#### WHAT IS NEEDED:
Your answer should consist of the lines in the following data that contain "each".

#### DATA SECTION:
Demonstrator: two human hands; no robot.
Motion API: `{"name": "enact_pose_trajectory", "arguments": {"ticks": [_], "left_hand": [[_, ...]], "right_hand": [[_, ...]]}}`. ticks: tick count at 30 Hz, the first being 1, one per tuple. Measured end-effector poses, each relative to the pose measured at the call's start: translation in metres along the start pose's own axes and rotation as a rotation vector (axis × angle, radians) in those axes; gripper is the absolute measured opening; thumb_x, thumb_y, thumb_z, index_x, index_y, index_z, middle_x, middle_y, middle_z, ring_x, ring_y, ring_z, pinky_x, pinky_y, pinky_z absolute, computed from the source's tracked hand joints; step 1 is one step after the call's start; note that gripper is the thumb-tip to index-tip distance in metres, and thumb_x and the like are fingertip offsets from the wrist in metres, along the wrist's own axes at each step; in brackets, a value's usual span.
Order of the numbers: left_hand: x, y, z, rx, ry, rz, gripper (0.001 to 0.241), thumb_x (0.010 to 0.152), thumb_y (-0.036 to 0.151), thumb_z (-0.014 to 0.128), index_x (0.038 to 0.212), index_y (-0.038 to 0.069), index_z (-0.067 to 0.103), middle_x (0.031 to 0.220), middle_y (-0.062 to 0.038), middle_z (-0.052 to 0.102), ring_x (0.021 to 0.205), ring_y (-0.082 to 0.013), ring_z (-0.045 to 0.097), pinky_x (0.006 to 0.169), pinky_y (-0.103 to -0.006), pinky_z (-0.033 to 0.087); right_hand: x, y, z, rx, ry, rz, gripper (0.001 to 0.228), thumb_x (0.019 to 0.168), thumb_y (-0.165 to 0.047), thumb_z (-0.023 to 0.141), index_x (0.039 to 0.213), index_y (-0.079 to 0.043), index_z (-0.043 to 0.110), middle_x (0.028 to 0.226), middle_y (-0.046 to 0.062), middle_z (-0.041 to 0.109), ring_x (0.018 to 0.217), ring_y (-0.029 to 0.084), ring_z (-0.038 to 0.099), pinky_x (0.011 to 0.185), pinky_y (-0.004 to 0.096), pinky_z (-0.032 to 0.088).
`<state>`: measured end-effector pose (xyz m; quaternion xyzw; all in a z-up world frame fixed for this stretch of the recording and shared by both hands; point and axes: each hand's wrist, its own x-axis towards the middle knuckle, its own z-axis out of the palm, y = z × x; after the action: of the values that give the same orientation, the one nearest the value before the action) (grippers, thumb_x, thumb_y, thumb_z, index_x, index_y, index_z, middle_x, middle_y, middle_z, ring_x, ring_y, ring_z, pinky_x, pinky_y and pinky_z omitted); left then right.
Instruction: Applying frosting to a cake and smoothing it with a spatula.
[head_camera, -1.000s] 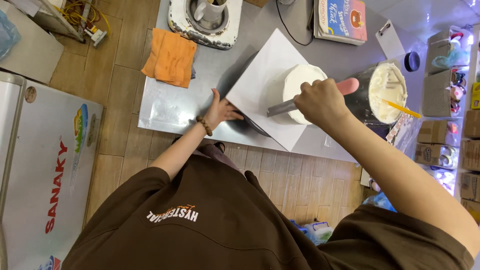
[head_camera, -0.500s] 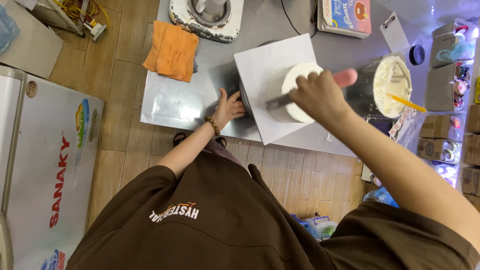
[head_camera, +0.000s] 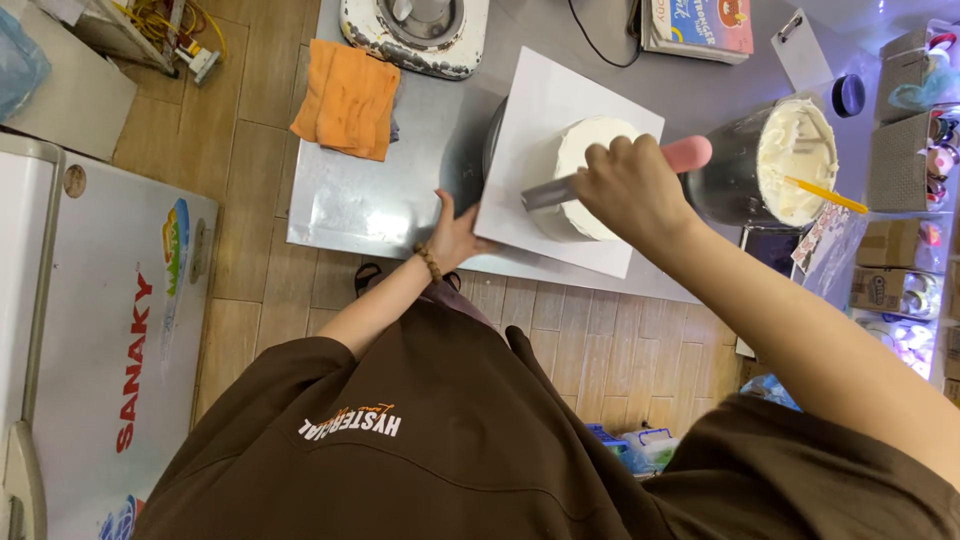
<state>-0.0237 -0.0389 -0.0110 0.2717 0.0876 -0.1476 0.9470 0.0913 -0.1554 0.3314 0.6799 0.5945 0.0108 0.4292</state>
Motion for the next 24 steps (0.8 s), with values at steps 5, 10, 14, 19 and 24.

#### WRITTEN ANSWER:
Motion API: `{"name": "enact_pose_trajectory", "arguments": {"ticks": [_], "left_hand": [[_, ...]], "right_hand": [[_, ...]]}}`. ticks: tick count at 30 Hz, the first being 1, one per tuple. Measured end-effector poses, each relative to the pose measured at the call's start: translation in metres along the start pose's own axes and rotation as a rotation vector (axis × angle, radians) in those axes; gripper is the absolute measured opening; thumb_x, thumb_y, thumb_z, index_x, index_y, index_z, middle_x, middle_y, middle_z, ring_x, ring_y, ring_z, pinky_x, pinky_y, pinky_z absolute, computed from the source's tracked hand joints; step 1 is one step after the call's start; note that gripper is the thumb-tip to index-tip distance in metres, and thumb_x and the like are fingertip offsets from the wrist in metres, along the wrist's own axes at each step; in brackets, a value's usual span.
`<state>`: measured end-effector pose (xyz m; quaternion xyzw; all in a z-up world frame fixed for this stretch of the recording and shared by both hands; point and axes: each hand's wrist, its own x-axis towards the middle knuckle, its own z-axis out of the palm, y = z × x; after the action: of the values that give the same orientation, the one nearest the value before the action) (grippers, thumb_x, thumb_y, thumb_z, index_x, index_y, index_z, middle_x, middle_y, middle_z, ring_x, ring_y, ring_z, pinky_x, pinky_y and pinky_z omitted); left then right.

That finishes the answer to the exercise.